I will give the Meeker raspberry this finaluear to produce and if it dies without much fruit again I am done. I wishI knew the kind my grandparents had in Vancouver, WA in 1970s, which was delicious not sour, dark red, conical and not small.
I have to check but I think it was Tristar strawberry that vanished. Most strawberries spread here, so for it to die and not even leave offspring is odd. I am not thinking to try that variety again. I have pineapple strawberries that spread, looks nice, but I did not get much last year, and it did not taste that great. I will see how it goes this year. Alpine berries are kind of the same story, but they all are healthy green mounds and alpines even flower in winter, so that will stay.
2 potted figs are eh. They are the kinds for my zone, but I read can be invasive so I put in pots. The hard snow killed just the upper part of both, still alive, but wondering if they need transplanted to bigger pots, or put in ground, or fertilized to get fruit, only one gave me fruit it was 4 figs of huge size.
These do not grow in my region. People say they do. No they don’t. I only get watermelon at events it gets served, store bought is blah or too big. Makes me sad as I love melons. Sugar Kiss is the best melon I have eaten and so while it is hybrid I still throw the seeds in my compost…wishing.
Cucumbers also do not grow and so no more willI try, not worth cost. Oddly squash grows well.
Goji berry needs nearby weeds and iris removed to do well. I planted it last year. It is alive and greening up, and small. The rain is keeping me from digging.
Female or Issai mini kiwi died. It was planted in April last year. No clue why other than if too hot of sun or rodents making tunnels prevented roots from getting water. The male pollinator is thriving. I wonder if a female mini kiwi could be planted closer?
Qiestioning growing tomatoes again as they were not productive. I do like currant types. Good for dehydrating. Big ones never grow big.

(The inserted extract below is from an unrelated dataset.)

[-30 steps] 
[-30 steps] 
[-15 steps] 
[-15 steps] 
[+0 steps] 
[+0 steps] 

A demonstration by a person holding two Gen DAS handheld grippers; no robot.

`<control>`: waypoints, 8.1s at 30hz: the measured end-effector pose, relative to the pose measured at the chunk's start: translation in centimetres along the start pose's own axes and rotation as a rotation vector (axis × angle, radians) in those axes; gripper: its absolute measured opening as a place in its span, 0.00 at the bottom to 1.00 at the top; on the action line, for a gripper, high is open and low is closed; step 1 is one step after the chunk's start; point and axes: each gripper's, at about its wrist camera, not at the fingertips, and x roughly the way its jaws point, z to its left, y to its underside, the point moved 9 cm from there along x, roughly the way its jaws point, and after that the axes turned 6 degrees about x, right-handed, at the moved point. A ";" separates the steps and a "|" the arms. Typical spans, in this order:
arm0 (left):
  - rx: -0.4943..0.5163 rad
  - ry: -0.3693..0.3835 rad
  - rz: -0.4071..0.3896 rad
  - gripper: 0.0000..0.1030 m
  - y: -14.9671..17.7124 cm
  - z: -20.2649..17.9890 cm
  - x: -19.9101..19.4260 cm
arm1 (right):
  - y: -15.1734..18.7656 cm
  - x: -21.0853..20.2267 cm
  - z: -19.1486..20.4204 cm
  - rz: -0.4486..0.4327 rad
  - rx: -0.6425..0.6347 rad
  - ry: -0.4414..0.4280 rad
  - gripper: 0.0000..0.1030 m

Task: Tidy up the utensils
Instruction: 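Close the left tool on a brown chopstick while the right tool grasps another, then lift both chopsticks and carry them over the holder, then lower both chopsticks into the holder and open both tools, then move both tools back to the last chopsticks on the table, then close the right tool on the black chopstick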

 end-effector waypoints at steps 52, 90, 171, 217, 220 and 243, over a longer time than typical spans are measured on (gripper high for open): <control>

Lingonberries always fry. I give up.
My 2 new honeyberries survived winter. They replace one bludgened to death by builders who threw roofing on it. I forgot the varieties, so the remaining huge bush may not be fertilized by the new varieties. The bush would look nice if the hired maintenece did not take a chainsaw to it. It only will be removed if they murder it.
Blueberries are eh. It is 3rd year, very small. I will give it more time.
I have 3 rhubarb, one I transplanted because it was not doing well. They are growing leaves but stalks are very short and narrow just like my celery. Why? It takes barely any space as so small so I will leave it for now. I will not try again.
Everything else seems okay. So no major pulling.
David, watermelons can be grown - its just a lot of work this far North. I have grown them for 20 years with great success. The two things to overcome are lack of heat and a short growing season. Pick fast maturing varieties (70 to 80 days) and give them as much heat as possible. A row cover does wonders. Varieties like Blacktail Mountain and Sweet Favorite are a couple of the easier varieties to grow.
I hear you. I am just saying I have not every gotten the vines to even grow 1 foot.
When the sun is bright and direct like it is here in kansas plant currants, raspberries, goossberries etc. In the shade.